Compelling field and geochemical evidence summarized here indicates that the three largest East Bull Lake suite intrusions, the East Bull Lake, Agnew Lake, and River Valley intrusions, crystallized from similar, low Ti, high Al tholeiitic parent magmas that originated in deeper, more basic chambers. It is proposed that the primary magmas for the East Bull Lake suite intrusions were second-stage melts derived from a sublithospheric depleted mantle source that had been modified by Neoarchean subduction and accretion events.
Most of the petrological characteristics of the East Bull Lake suite intrusions reflect plagioclase-dominated fractional crystallization that generated a pronounced Fe enrichment trend in the residual magmas. Orthopyroxene is the high-temperature pyroxene and occurs as a cumulus phase through most of the stratigraphy of each intrusion of the suite. Local olivine-rich cumulates, present in all of the major East Bull Lake suite plutons, in some instances appear to be comagmatic with associated plagioclase-rich cumulates. A distinctive marginal facies, comprising brecciated and locally thermally recrystallized and/or partially melted footwall rocks, is a common feature of the East Bull Lake suite plutons and indicates that a high-energy flow regime existed during the initial stages of emplacement. This marginal unit typically grades into a heterolithic, inclusion-rich gabbronorite that contains erratically distributed mafic autoliths and footwall-derived xenoliths. Chemical contamination of the mineralized matrix of these inclusion- bearing rocks can be extreme at a local scale.
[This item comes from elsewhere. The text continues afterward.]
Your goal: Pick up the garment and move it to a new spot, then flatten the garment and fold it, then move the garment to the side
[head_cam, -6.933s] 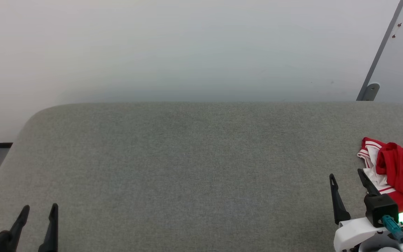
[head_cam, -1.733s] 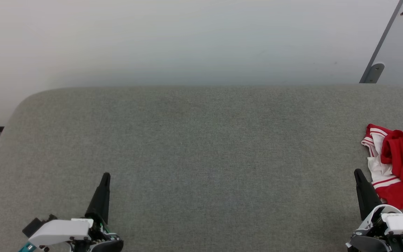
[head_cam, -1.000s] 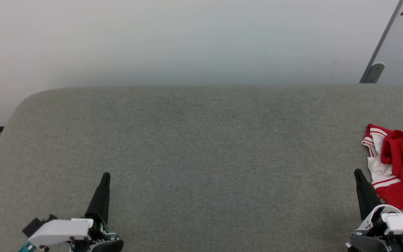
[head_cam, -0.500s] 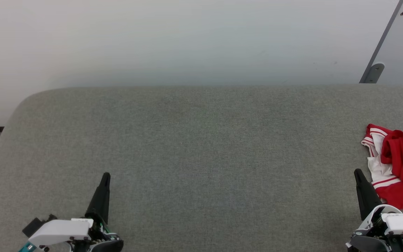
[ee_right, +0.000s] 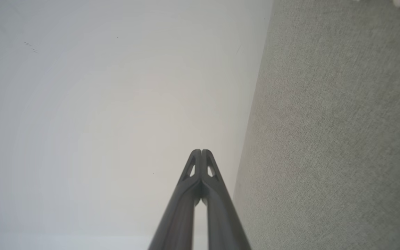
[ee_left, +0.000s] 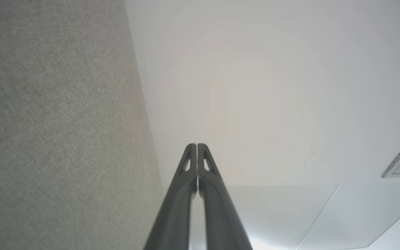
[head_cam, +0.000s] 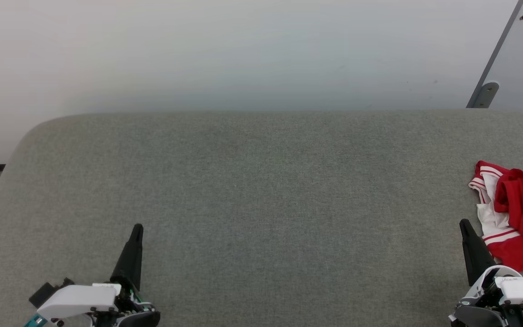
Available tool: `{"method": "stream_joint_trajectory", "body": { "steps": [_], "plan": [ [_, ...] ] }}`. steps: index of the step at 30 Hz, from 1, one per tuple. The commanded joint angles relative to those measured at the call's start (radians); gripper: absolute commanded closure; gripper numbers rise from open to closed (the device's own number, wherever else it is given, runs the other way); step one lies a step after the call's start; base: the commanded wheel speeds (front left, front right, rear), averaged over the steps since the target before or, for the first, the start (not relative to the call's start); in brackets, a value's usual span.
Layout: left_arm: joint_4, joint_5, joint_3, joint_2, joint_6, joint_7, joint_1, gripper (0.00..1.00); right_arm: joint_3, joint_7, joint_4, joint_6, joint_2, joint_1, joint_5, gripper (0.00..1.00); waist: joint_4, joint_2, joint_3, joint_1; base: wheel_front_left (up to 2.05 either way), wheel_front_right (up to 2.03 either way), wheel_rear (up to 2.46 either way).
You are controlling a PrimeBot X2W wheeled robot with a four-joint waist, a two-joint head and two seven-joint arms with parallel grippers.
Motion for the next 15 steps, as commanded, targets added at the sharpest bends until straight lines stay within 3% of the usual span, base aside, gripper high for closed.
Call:
{"method": "stream_joint_trajectory", "body": {
  "steps": [1, 15],
  "plan": [
    [-0.002, -0.003, 0.002, 0.000, 0.000, 0.002, -0.009, 1.00, 0.000, 0.002, -0.004, -0.001, -0.002, -0.002, 0.005, 1.00, 0.000, 0.0000, 0.000, 0.0000, 0.00, 0.00, 0.00],
    [-0.002, -0.003, 0.002, 0.000, 0.000, 0.002, -0.009, 1.00, 0.000, 0.002, -0.004, -0.001, -0.002, -0.002, 0.005, 1.00, 0.000, 0.0000, 0.000, 0.0000, 0.00, 0.00, 0.00]
  ]
}}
The inclusion-rich zone is overlain by a thick interval of undifferentiated, plagioclase-rich cumulates that locally display spectacular glomerocrystic textures. Rhythmically and irregularly, modally layered leucogabbronorite and gabbronorite make up much of the middle parts of the stratigraphy. Massive to crudely layered ferrogabbro and ferrosyenite only occur in the uppermost part of the Agnew Lake intrusion. Varitextured gabbro and pegmatitic gabbro occur as irregular layers and local veins and pods throughout the stratigraphy.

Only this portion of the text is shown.